A sentence violates the Eighth Amendment prohibition against “cruel and unusual punishment” only when it is “grossly disproportionate to the crime;” outside the context of capital punishment, that is “exceedingly rare.” United States v. Yousef, 327 F.3d 56, 163 (2d Cir.2003) (internal quotation marks omitted). To determine whether a sentence is “grossly disproportionate,” a court must consider the legitimacy of a legislature’s basis for prescribing a certain punishment for a certain offense, and compare the gravity of the particular offense to the severity of the particular sentence. Ewing v. California, 538 U.S. 11, 23-30, 123 S.Ct. 1179, 155 L.Ed.2d 108 (2003).

The statutory range for Solomon-Eaton’s offenses (six counts of sexually exploiting her minor child and seven counts of distributing and receiving child pornography) is 15 to 320 years’ imprisonment. In imposing a 17-year sentence, the district court explicitly considered (i) Solomon-Eaton’s mental history and health, (ii) her lack of diagnosed pedophilia, and (iii) her progress in mental health treatment. Against these factors, the district court weighed (i) the gravity of the offenses, (ii) the likely future psychological and emotional harm the offenses will cause the victims, and (iii) the moral culpability of Solomon-Eaton as the parent of one of the victims. The district court’s sentence of 17 years is well “within the range of permissible decisions.” Aldeen, 792 F.3d at 255 (internal quotation marks omitted).

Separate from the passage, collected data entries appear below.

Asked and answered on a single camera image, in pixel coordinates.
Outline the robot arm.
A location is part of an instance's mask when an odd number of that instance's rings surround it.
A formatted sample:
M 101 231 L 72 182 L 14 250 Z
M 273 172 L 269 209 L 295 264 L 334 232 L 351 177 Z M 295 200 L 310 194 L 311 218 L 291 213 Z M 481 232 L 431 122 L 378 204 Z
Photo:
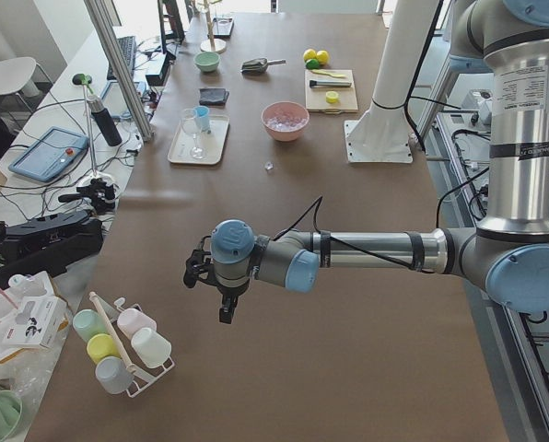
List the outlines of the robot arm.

Nor is Solomon-Eaton’s sentence “grossly disproportionate to the crime.” Yousef, 327 F.3d at 163 (internal quotation marks omitted). The gravity of her offenses (a combined thirteen counts of sexually exploiting a minor child and distributing and receiving child pornography) warrants the severity of her sentence (barely over the statutory mandatory minimum).

Accordingly, and finding no merit in Solomon-Eaton’s other arguments, we hereby AFFIRM the judgment of the district court.